### [Activity]
Starting at the top of the records, output every line through the one that contains "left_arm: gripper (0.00", keeping each exactly as it appears.
[[ Records, beginning ]]
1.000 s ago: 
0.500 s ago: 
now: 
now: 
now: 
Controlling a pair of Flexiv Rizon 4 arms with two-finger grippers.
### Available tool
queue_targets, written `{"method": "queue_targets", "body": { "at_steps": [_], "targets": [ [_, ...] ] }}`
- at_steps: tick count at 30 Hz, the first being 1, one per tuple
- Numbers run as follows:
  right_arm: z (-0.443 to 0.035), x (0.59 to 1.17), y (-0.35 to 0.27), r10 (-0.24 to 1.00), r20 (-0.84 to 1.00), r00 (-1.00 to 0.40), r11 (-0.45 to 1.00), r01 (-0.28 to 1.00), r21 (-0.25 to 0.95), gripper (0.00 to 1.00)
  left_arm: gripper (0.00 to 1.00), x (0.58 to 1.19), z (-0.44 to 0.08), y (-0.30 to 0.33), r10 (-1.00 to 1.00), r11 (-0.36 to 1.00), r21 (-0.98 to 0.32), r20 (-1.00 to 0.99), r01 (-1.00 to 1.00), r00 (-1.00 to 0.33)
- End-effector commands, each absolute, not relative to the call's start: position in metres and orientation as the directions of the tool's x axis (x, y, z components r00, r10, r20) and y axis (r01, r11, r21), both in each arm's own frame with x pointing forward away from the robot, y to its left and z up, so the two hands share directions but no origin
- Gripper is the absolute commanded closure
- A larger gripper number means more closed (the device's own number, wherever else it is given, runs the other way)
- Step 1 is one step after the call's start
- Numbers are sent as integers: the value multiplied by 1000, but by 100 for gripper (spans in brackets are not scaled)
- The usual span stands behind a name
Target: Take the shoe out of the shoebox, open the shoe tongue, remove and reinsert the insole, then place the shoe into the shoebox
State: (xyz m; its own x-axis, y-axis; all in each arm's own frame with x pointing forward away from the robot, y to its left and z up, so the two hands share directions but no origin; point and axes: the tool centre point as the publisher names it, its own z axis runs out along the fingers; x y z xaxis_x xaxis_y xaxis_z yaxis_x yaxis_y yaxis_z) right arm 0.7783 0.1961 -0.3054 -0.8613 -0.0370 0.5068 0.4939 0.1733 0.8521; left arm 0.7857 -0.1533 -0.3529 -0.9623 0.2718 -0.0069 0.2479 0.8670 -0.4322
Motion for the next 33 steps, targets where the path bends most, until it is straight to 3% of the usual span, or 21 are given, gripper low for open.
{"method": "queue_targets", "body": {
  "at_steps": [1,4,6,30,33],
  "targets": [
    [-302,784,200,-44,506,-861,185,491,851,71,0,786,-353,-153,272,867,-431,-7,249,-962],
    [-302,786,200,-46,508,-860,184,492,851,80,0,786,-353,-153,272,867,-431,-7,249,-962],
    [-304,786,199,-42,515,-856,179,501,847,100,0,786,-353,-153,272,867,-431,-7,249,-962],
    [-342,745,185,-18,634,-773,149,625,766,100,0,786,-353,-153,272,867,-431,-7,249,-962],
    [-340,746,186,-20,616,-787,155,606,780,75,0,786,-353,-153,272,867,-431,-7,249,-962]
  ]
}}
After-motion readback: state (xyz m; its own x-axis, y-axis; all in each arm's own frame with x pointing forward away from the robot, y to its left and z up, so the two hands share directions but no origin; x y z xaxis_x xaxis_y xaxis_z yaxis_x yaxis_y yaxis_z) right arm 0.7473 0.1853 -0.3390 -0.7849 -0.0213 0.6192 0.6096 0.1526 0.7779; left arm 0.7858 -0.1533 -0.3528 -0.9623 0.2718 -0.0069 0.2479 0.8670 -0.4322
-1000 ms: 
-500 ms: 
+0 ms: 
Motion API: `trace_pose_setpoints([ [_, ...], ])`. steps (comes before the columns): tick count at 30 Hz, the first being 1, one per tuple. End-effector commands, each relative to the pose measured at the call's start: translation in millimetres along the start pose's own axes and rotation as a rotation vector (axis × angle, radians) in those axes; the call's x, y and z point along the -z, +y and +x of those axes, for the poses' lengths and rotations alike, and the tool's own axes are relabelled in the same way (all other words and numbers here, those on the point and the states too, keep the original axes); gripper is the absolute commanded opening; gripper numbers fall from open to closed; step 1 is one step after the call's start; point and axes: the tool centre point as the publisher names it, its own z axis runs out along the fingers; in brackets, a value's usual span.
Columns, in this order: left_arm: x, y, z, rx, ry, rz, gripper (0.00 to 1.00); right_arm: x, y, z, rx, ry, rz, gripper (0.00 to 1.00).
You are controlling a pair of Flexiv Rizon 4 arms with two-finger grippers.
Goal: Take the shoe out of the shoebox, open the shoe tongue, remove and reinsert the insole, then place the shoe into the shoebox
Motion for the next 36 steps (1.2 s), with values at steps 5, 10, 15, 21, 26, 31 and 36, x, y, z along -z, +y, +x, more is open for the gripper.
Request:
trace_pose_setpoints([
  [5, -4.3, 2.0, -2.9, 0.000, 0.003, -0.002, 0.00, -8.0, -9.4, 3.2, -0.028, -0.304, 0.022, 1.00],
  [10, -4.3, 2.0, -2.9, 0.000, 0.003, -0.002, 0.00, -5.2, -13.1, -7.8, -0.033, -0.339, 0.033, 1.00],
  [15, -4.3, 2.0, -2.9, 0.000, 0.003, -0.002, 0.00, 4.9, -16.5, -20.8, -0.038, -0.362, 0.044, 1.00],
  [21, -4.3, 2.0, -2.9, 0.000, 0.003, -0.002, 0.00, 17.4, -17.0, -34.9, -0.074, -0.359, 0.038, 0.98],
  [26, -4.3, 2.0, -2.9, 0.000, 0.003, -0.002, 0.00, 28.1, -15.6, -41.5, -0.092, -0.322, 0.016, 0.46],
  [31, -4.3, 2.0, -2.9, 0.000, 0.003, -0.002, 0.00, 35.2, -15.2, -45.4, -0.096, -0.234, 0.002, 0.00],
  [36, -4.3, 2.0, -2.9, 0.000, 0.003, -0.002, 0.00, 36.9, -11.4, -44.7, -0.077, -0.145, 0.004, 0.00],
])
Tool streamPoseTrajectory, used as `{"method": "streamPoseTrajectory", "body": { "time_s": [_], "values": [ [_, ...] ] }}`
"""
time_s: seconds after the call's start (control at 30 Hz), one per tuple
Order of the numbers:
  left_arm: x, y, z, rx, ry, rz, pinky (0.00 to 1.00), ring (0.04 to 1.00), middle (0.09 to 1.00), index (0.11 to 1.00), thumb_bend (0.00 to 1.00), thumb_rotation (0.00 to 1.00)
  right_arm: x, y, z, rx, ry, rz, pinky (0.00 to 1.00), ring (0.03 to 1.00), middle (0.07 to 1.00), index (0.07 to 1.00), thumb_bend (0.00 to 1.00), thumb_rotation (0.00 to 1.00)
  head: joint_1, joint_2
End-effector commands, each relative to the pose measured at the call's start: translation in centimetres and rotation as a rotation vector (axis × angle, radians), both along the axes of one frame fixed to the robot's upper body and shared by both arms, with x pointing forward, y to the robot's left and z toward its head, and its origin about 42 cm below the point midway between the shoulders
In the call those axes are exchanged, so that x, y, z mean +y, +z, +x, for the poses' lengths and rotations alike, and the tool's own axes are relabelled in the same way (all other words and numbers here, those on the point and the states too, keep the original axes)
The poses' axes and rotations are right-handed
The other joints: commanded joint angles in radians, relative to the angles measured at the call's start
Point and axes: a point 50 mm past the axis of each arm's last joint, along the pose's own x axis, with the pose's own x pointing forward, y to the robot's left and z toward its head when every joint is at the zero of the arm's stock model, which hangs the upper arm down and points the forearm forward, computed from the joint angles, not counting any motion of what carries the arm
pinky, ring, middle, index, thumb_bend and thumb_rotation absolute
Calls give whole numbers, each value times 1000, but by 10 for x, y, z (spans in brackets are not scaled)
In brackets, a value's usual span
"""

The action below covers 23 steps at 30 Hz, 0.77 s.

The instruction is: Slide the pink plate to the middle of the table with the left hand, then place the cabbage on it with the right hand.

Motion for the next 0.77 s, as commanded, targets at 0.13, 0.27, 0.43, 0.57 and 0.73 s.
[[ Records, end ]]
### [Result of this task]
1.000 s ago: 
0.500 s ago: 
now: 
now: 
now: 
Controlling a pair of Flexiv Rizon 4 arms with two-finger grippers.
### Available tool
queue_targets, written `{"method": "queue_targets", "body": { "at_steps": [_], "targets": [ [_, ...] ] }}`
- at_steps: tick count at 30 Hz, the first being 1, one per tuple
- Numbers run as follows:
  right_arm: z (-0.443 to 0.035), x (0.59 to 1.17), y (-0.35 to 0.27), r10 (-0.24 to 1.00), r20 (-0.84 to 1.00), r00 (-1.00 to 0.40), r11 (-0.45 to 1.00), r01 (-0.28 to 1.00), r21 (-0.25 to 0.95), gripper (0.00 to 1.00)
  left_arm: gripper (0.00 to 1.00), x (0.58 to 1.19), z (-0.44 to 0.08), y (-0.30 to 0.33), r10 (-1.00 to 1.00), r11 (-0.36 to 1.00), r21 (-0.98 to 0.32), r20 (-1.00 to 0.99), r01 (-1.00 to 1.00), r00 (-1.00 to 0.33)

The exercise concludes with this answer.